In a blog post, Microsoft announced the new feature coming to Edge soon. According to Liat Ben-Zur, Corporate Vice President at Microsoft, “Microsoft Edge is here to alleviate some of the stress by helping you keep an eye on products you’ve recently viewed and alert you of price changes.”
The feature will be built into the Edge browser, where many users might be annoyed. There are plenty of websites and browser extensions that offer price tracking, and if a user wants them, they can download them. Adding these shopping features at the browser level will add to the perception that Microsoft is adding bloat to Edge with features designed to make the company money through affiliate revenue.

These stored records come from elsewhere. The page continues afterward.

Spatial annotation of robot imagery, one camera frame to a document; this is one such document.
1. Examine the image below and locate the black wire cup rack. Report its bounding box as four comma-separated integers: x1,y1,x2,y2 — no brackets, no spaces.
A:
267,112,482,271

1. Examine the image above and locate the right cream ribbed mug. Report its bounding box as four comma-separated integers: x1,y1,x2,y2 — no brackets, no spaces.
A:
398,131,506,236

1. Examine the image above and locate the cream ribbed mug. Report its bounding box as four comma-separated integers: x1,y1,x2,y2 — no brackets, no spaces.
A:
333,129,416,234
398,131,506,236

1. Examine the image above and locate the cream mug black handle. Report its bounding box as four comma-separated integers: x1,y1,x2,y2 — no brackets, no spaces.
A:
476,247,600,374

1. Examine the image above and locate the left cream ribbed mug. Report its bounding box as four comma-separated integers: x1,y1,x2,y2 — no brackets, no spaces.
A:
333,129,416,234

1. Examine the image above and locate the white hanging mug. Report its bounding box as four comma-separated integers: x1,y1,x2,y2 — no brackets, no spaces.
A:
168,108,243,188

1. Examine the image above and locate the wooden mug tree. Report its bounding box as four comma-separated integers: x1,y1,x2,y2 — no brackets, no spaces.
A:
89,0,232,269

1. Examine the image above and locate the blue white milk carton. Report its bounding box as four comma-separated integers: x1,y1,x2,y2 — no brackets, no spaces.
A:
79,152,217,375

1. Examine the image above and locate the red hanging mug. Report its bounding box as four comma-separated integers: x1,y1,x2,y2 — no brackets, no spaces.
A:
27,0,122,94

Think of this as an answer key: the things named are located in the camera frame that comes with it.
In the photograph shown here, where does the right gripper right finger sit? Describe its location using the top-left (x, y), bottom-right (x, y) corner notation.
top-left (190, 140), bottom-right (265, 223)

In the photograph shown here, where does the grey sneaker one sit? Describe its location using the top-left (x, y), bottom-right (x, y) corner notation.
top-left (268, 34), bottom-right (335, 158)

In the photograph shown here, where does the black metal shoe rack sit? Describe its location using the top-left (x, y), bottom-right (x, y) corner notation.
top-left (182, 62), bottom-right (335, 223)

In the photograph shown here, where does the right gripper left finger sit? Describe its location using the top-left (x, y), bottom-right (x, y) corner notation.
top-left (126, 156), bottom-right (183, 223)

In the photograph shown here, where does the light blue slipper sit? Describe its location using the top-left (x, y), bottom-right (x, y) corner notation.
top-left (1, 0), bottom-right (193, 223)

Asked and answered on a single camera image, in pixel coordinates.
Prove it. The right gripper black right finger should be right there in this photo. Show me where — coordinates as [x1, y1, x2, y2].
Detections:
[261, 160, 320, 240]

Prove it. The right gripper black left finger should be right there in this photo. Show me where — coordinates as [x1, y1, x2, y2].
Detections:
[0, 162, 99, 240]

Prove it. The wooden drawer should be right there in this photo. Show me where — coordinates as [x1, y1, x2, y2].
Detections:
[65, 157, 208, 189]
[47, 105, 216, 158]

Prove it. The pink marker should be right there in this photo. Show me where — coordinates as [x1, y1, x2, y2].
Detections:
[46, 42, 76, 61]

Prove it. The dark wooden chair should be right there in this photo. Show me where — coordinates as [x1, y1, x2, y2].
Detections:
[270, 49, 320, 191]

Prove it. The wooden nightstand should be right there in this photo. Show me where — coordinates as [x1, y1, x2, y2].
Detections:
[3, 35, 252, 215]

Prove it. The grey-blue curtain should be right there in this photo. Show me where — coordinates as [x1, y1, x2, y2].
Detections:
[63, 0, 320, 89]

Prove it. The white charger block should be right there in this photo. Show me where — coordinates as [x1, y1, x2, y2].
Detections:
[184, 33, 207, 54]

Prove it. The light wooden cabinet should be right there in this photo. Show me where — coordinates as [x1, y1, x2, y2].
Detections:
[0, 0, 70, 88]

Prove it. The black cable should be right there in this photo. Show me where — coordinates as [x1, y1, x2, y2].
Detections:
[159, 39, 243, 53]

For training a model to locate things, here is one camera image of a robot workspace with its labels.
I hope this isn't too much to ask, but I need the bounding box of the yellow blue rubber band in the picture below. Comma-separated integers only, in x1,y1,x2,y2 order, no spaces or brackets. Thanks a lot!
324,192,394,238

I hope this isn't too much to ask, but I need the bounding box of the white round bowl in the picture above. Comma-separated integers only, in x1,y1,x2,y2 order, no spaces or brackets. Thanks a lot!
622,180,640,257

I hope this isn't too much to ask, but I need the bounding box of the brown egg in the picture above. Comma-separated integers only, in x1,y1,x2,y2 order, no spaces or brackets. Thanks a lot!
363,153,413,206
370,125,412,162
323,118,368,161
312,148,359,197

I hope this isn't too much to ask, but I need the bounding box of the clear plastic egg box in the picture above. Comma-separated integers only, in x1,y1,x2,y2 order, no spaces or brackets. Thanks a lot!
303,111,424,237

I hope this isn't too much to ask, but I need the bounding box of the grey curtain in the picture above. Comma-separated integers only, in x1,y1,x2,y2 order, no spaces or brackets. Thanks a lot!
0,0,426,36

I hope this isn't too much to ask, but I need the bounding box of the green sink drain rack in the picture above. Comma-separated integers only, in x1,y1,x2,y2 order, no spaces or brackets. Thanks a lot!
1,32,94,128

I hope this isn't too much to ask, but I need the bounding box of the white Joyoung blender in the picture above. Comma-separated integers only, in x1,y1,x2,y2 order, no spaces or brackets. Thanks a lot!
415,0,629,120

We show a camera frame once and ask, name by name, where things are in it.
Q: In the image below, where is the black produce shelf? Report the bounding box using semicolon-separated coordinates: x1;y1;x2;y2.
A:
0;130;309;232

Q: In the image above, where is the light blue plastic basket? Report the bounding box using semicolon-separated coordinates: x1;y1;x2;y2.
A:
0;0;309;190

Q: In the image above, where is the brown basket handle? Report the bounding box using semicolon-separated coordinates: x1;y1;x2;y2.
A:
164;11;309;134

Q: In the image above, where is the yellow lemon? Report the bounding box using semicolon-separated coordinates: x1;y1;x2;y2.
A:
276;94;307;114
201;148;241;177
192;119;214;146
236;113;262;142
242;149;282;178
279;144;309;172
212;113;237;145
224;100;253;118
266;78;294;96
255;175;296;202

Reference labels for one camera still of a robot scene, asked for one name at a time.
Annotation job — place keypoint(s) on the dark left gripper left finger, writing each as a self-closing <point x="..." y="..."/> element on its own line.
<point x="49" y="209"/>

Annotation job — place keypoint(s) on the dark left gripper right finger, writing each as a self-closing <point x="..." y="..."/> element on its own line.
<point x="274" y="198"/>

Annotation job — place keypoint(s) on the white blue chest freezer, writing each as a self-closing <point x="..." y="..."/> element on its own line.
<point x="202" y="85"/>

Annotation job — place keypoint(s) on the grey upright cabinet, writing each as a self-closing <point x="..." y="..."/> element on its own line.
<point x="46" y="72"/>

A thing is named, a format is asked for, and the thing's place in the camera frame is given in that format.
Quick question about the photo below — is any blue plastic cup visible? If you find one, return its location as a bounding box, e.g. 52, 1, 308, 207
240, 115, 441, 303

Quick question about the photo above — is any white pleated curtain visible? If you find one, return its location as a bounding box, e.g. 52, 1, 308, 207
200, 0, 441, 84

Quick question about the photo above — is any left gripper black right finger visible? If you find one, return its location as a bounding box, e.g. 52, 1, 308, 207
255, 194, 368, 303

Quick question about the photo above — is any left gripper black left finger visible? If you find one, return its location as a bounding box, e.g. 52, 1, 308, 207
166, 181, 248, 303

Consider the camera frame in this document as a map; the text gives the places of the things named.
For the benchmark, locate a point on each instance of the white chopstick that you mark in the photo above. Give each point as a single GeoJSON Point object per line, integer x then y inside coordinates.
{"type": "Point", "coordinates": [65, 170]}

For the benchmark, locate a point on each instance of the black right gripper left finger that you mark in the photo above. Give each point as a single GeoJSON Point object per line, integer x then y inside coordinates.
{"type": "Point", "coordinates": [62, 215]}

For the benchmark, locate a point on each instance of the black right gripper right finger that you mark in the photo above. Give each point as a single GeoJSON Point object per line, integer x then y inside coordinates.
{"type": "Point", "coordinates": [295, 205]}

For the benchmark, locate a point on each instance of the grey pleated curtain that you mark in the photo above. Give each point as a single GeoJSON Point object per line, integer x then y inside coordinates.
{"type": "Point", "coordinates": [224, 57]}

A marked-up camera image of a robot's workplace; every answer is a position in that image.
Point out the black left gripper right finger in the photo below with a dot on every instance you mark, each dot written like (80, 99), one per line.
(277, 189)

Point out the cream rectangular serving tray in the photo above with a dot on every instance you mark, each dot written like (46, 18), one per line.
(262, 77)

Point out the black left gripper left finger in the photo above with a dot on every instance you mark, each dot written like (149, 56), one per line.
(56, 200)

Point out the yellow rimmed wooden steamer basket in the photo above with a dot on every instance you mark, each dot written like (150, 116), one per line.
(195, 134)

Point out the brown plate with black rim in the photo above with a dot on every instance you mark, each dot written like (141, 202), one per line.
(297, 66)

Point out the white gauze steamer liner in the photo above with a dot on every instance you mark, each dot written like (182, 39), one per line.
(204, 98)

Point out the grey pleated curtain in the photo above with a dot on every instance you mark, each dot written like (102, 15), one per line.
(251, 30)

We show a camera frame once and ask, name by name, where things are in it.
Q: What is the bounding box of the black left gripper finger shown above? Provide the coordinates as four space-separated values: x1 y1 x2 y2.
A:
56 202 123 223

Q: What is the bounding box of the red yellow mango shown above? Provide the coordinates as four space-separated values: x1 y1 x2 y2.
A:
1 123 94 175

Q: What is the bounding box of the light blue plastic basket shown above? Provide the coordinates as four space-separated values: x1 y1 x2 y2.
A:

Microsoft cites some of the other shopping features it has added to the browser, and there are quite a few. “This feature, combined with our other built-in tools like price comparison, price history, easy access to customer ratings and expert reviews, and our auto-fill coupons tool, it’s as if Microsoft Edge became the personal shopping assistant you’ve always needed,” says Ben-Zur.
While these all sound like positive features, there are plenty of users who would prefer these not to be part of their browsing experience automatically, and it could ultimately push more users away from Edge and towards third-party browsers like Chrome and Firefox.
Of course, with Microsoft making it more challenging to change browsers and even blocking third-party tools that override direct to Edge features in Windows, changing isn’t as easy as it once was.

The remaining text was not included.